EXERCISE AIM
Return all entries below exactly. Skip nothing.

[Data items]
+--

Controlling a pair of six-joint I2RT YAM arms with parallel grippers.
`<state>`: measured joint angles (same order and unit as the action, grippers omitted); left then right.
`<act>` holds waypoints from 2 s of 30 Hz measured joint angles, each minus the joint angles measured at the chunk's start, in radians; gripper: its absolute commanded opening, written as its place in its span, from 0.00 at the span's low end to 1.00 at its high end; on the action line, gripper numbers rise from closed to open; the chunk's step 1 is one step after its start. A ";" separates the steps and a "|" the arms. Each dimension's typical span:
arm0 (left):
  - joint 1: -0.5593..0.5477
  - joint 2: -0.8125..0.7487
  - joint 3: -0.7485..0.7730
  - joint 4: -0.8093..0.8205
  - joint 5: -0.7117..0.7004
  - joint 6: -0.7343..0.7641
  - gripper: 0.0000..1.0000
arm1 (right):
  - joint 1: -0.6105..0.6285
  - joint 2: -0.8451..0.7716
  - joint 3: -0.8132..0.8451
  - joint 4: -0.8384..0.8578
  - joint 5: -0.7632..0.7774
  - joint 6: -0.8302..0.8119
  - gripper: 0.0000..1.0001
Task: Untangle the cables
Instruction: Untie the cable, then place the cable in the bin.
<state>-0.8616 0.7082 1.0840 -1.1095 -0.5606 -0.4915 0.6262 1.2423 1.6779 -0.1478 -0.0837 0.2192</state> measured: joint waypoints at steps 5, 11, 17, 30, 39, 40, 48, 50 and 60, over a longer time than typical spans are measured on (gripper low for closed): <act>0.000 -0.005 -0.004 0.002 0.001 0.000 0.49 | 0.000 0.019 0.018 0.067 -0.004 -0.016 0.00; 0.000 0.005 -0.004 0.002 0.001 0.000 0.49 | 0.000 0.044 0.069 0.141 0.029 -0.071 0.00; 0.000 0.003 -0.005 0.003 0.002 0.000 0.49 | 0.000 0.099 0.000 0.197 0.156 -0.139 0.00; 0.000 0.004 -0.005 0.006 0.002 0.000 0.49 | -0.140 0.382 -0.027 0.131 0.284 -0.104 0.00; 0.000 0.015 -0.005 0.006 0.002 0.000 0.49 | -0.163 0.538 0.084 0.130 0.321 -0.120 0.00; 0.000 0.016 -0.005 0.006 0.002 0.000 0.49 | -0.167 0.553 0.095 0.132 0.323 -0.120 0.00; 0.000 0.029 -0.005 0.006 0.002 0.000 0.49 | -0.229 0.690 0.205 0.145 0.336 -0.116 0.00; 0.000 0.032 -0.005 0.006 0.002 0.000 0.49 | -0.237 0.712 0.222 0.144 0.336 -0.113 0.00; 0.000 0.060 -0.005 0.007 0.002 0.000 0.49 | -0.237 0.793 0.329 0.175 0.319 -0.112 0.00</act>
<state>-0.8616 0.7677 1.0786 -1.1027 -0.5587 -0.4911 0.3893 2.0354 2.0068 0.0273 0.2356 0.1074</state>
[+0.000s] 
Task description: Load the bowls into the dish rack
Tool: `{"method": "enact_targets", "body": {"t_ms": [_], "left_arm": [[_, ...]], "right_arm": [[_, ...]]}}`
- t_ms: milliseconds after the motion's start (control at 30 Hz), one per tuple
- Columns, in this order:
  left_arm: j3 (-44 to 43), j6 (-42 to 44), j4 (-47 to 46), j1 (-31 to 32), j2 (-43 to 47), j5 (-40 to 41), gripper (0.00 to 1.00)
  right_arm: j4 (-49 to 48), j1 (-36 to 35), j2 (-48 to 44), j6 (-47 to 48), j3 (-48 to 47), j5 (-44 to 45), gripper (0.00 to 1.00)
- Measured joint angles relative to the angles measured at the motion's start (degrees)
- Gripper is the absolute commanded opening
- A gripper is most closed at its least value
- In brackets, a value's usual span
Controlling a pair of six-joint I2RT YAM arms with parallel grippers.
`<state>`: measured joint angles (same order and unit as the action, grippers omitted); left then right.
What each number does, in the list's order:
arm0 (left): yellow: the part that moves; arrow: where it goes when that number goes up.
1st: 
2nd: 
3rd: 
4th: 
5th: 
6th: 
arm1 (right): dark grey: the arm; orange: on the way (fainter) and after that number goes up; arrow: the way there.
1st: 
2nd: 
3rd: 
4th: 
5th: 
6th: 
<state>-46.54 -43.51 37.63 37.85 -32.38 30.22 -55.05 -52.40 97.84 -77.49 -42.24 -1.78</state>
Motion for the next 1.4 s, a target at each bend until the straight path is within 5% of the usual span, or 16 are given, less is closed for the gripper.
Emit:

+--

SOLUTION
Controlling a pair of six-joint I2RT YAM arms with parallel grippers.
`<state>`: measured joint angles (same order and unit as the action, grippers omitted); left then right.
`<act>` holds waypoints from 2 s of 30 Hz measured joint angles, each minus the joint angles measured at the chunk's start, in radians; gripper: its absolute commanded opening, written as its place in its span, from 0.00 at the span's low end to 1.00 at its high end; on the action line, gripper numbers rise from closed to open; the chunk's step 1 is one step after its start. A ";" separates the steps and a "|" the arms. Each dimension's typical span:
arm0 (left):
  - joint 1: -0.5593..0.5477
  - joint 2: -0.8125..0.7487
  - joint 3: -0.7485..0.7730
  - joint 4: -0.8093..0.8205
  - joint 5: -0.7117..0.7004
  - joint 6: -0.7343..0.7641
  - gripper: 0.0000..1.0000
arm1 (right):
  - joint 1: -0.6105..0.6285
  - joint 2: -0.8451..0.7716
  - joint 3: -0.8132..0.8451
  - joint 4: -0.8384..0.8578
  - joint 5: -0.7632..0.7774
  - joint 6: -0.8302..0.8119
  - gripper: 0.0000..1.0001
Task: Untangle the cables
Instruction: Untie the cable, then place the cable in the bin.
<state>-0.8616 0.7082 1.0840 -1.1095 -0.5606 -0.4915 0.6262 1.2423 1.6779 -0.1478 -0.0837 0.2192</state> measured: joint waypoints at steps 5, 11, 17, 30, 39, 40, 48, 50 and 60, over a longer time than typical spans are measured on (gripper low for closed): <act>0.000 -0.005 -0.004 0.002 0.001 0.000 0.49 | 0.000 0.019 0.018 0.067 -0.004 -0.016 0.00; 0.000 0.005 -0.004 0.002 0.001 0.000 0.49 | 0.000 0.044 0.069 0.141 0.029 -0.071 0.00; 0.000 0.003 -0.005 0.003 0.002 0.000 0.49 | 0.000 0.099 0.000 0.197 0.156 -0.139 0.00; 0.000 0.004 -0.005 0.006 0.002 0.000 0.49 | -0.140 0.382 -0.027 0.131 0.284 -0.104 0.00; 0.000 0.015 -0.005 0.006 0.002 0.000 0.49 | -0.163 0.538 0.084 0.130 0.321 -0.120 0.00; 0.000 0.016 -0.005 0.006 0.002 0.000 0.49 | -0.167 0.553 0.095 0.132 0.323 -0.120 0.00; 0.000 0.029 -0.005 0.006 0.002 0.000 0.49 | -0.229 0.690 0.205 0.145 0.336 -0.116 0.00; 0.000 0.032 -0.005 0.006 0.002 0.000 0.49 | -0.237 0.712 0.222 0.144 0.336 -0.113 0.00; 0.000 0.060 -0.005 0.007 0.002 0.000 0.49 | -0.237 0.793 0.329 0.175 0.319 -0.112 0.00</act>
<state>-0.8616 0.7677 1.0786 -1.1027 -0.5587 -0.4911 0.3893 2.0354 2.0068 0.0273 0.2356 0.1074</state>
[+0.000s] 
Task description: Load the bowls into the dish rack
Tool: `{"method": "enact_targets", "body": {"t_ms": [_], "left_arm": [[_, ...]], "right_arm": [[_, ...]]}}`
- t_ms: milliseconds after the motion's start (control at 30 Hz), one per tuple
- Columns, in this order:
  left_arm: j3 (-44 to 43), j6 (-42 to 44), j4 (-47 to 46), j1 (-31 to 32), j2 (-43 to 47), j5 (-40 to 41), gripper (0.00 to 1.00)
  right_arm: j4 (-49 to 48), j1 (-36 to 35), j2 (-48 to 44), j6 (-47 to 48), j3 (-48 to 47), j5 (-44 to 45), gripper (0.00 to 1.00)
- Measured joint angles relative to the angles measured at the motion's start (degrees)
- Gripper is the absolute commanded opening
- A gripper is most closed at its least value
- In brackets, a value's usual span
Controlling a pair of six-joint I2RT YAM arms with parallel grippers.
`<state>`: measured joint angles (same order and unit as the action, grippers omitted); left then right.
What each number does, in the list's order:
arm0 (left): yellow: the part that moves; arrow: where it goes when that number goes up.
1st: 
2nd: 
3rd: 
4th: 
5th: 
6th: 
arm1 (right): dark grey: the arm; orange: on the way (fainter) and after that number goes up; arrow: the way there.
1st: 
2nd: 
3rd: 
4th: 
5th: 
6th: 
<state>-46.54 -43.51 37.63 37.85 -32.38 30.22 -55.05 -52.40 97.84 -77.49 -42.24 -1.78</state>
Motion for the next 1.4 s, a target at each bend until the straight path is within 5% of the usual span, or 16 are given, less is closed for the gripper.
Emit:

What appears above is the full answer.